見どころ・訪問記録
見どころ
瀑雪の滝は、三原市本郷町船木の船木峡にある、高さ30m・幅4mの滝である。花崗岩の岩壁を一気に落ちる直瀑で、滝つぼには飛沫水煙が垂れ込むと広島県公式観光サイトで案内されている。毛利元就がこの地で涼をとったのち棲眞寺で宴を催したという伝承もあり、自然景観と地域史をあわせて見られる場所だ。
滝の前に立つだけでなく、周囲の岩壁や飛沫の広がりを観察できる点が特徴になる。水量の季節変化について確かな公開値は確認できないため、降雨後などに訪ねる場合は、足元への影響も含めて現地条件を優先したい。
ルートや時期を選ぶ理由
県道33号線にある案内看板を目印にし、高架下をくぐって滝へ向かう。三原市の資料では、駐車場から滝までは約300mとされる。徒歩分数は公式資料で確認できなかったため、余裕を持った計画が必要である。なお、棲眞寺・棲眞寺公園へ続く登山道の1.3kmは、瀑雪の滝駐車場から滝までの距離ではない。滝の観瀑だけを目的とする場合と、棲眞寺方面まで歩く場合は別の行程として考える。
公式案内では4〜5月を新緑登山、6〜9月を森林浴・納涼登山の時期としている。新緑や夏の涼を組み合わせるなら棲眞寺方面への登山も選択肢になるが、滝までの短い往復と混同せず、時間・天候・体力に応じて目的地を区切るのがよい。
現地で気をつけたい固有の事情
飛沫が届く範囲では岩や地面が濡れやすい。滝を近くから見ようとして沢へ下りたり、石伝いに渡ったりすると、濡れた岩での転倒や滑落の危険が増す。観瀑は安定した足場から行い、足元が不安定な場所へは踏み込まない。

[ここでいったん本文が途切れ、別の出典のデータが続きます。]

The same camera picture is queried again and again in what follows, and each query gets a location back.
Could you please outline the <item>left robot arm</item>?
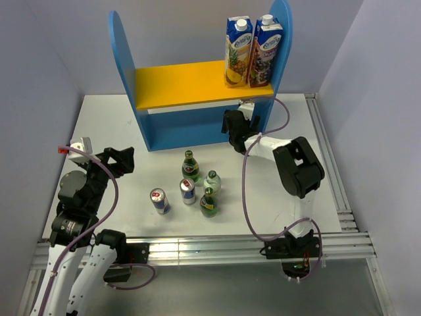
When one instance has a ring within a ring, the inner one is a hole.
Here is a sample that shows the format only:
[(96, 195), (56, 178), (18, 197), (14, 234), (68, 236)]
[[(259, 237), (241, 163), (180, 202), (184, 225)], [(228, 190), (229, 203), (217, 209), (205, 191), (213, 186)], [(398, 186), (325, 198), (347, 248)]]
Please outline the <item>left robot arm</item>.
[(82, 161), (78, 171), (65, 174), (58, 193), (57, 216), (51, 225), (49, 259), (40, 293), (32, 315), (64, 315), (78, 265), (85, 254), (93, 231), (104, 222), (97, 216), (107, 184), (119, 194), (117, 178), (134, 171), (134, 148), (107, 147), (92, 155), (70, 145), (59, 153), (77, 153)]

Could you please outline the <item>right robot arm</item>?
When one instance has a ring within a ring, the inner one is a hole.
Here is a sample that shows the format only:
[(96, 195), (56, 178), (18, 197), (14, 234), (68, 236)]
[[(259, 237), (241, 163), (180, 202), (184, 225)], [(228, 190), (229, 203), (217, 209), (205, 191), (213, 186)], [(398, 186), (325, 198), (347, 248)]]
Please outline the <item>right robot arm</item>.
[[(222, 133), (229, 135), (229, 143), (244, 156), (241, 193), (247, 226), (253, 235), (264, 242), (273, 242), (283, 236), (285, 250), (291, 256), (300, 256), (315, 240), (318, 228), (313, 220), (314, 196), (325, 177), (324, 168), (308, 140), (299, 136), (292, 140), (271, 138), (257, 131), (244, 113), (238, 110), (224, 112)], [(245, 171), (247, 159), (259, 157), (273, 161), (284, 190), (294, 198), (293, 223), (271, 238), (259, 236), (249, 220), (245, 201)]]

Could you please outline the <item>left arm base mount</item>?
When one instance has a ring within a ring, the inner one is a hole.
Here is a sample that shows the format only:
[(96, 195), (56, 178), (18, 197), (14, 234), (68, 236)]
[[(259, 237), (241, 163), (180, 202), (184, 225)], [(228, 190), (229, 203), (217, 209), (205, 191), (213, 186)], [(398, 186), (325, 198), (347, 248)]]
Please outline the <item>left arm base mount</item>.
[[(127, 244), (123, 254), (114, 261), (112, 265), (122, 265), (129, 263), (146, 264), (149, 256), (148, 243)], [(132, 275), (133, 267), (111, 267), (109, 268), (103, 280), (108, 283), (128, 282)]]

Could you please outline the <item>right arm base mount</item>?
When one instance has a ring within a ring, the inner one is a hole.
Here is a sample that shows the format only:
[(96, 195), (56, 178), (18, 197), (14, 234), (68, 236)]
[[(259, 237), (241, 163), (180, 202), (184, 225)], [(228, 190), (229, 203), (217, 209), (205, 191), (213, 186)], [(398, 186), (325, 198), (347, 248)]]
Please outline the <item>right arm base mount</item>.
[(288, 277), (302, 278), (310, 273), (310, 259), (317, 259), (320, 250), (320, 239), (310, 229), (309, 233), (299, 238), (286, 232), (283, 238), (265, 242), (259, 253), (269, 260), (292, 259), (291, 262), (281, 263), (282, 271)]

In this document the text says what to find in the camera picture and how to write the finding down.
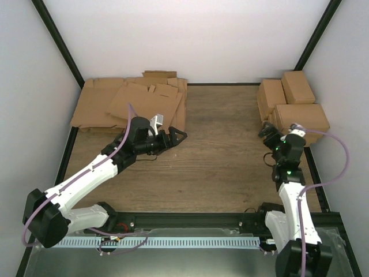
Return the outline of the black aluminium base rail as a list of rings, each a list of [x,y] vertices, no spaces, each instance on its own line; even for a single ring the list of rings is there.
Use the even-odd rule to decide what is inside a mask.
[[[256,212],[246,213],[153,213],[119,212],[116,219],[99,230],[108,233],[138,229],[194,229],[221,228],[239,230],[242,234],[270,236],[263,217]]]

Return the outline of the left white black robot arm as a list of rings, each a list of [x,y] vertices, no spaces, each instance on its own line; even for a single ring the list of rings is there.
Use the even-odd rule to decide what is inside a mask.
[[[134,164],[139,155],[159,156],[179,145],[187,133],[173,126],[161,130],[161,115],[151,120],[134,117],[126,130],[106,145],[82,170],[57,186],[27,196],[22,222],[25,229],[45,248],[51,248],[76,231],[92,229],[111,233],[118,226],[118,213],[99,202],[88,208],[75,205],[102,183]]]

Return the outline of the folded box back right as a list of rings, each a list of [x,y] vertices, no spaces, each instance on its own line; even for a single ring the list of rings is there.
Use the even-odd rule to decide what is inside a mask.
[[[288,104],[313,104],[315,96],[303,71],[285,72],[281,79]]]

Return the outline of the stack of flat cardboard sheets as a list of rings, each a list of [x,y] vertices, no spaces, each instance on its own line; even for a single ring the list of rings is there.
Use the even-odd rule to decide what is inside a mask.
[[[70,121],[87,131],[119,132],[128,116],[164,117],[162,128],[186,127],[187,80],[175,71],[146,70],[141,77],[90,78]]]

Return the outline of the folded box back middle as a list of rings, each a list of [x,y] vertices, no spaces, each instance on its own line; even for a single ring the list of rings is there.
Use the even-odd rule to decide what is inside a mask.
[[[279,79],[263,79],[257,92],[257,104],[261,120],[266,120],[277,104],[286,104],[282,82]]]

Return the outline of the black frame post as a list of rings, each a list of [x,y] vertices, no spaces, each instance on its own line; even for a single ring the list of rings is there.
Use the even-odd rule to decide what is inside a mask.
[[[293,71],[303,70],[341,3],[342,0],[329,1]]]
[[[60,54],[64,58],[78,86],[82,89],[85,83],[84,78],[80,73],[77,64],[75,63],[62,35],[60,34],[57,25],[55,24],[50,12],[48,11],[46,4],[42,0],[31,0],[31,2],[38,12],[45,27],[47,28]]]

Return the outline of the folded box front top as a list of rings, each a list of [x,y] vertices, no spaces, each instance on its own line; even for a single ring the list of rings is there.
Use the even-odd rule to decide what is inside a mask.
[[[283,129],[282,127],[279,126],[278,122],[277,122],[277,117],[273,114],[268,115],[268,118],[266,120],[262,121],[262,125],[264,123],[270,123],[273,124],[274,127],[279,130],[283,135],[286,135],[289,131],[288,128]],[[312,144],[315,144],[318,142],[318,140],[321,138],[322,136],[320,134],[315,134],[315,133],[307,133],[304,137],[306,144],[305,147],[309,147]]]

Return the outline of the cardboard box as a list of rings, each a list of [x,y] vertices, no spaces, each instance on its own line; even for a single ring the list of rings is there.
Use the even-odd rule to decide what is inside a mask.
[[[326,132],[329,121],[320,104],[277,104],[272,113],[279,131],[287,134],[296,123],[306,129]]]

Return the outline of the right black frame post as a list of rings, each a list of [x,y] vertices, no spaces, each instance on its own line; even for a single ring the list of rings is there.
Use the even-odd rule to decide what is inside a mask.
[[[329,1],[293,71],[303,70],[341,3],[342,0]]]

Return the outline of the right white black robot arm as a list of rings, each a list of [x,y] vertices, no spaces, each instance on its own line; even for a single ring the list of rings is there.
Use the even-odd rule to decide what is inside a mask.
[[[276,276],[327,276],[332,250],[322,243],[313,224],[300,168],[306,133],[302,126],[293,124],[287,134],[282,134],[265,122],[258,135],[275,161],[272,180],[284,207],[283,211],[267,211],[256,218],[258,229],[270,232],[276,245]]]

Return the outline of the left black frame post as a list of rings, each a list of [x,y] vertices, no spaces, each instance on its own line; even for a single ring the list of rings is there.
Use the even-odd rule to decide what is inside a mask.
[[[75,63],[62,35],[60,34],[57,25],[55,24],[50,12],[48,11],[46,4],[42,0],[31,0],[31,2],[38,12],[45,27],[47,28],[60,54],[64,58],[78,86],[82,89],[85,83],[84,78],[80,73],[77,64]]]

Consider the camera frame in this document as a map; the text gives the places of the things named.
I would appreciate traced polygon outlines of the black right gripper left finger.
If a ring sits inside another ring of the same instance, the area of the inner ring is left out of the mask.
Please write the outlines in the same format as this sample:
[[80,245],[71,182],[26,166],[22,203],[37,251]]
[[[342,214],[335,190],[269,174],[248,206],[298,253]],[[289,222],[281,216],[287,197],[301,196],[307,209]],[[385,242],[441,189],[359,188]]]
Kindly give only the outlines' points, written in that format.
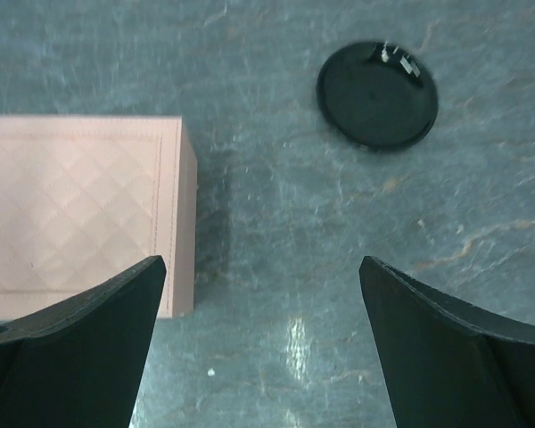
[[127,427],[166,279],[160,256],[0,324],[0,427]]

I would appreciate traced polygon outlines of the pink jewelry box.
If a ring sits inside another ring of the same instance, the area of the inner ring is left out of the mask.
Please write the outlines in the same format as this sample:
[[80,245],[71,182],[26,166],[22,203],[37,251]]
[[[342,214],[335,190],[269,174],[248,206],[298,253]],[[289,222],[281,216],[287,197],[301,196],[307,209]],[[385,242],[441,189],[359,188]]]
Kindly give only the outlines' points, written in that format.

三原市は2026年5月23日、本郷町船木の瀑雪の滝駐車場付近でクマらしき動物の目撃情報があったと公表している。目撃情報は通行止めを示すものではないが、散策時は単独行動を避け、熊鈴やラジオなどで存在を知らせる。痕跡や動物を見かけた場合は滝へ進まず引き返し、必要に応じて市の案内に従う。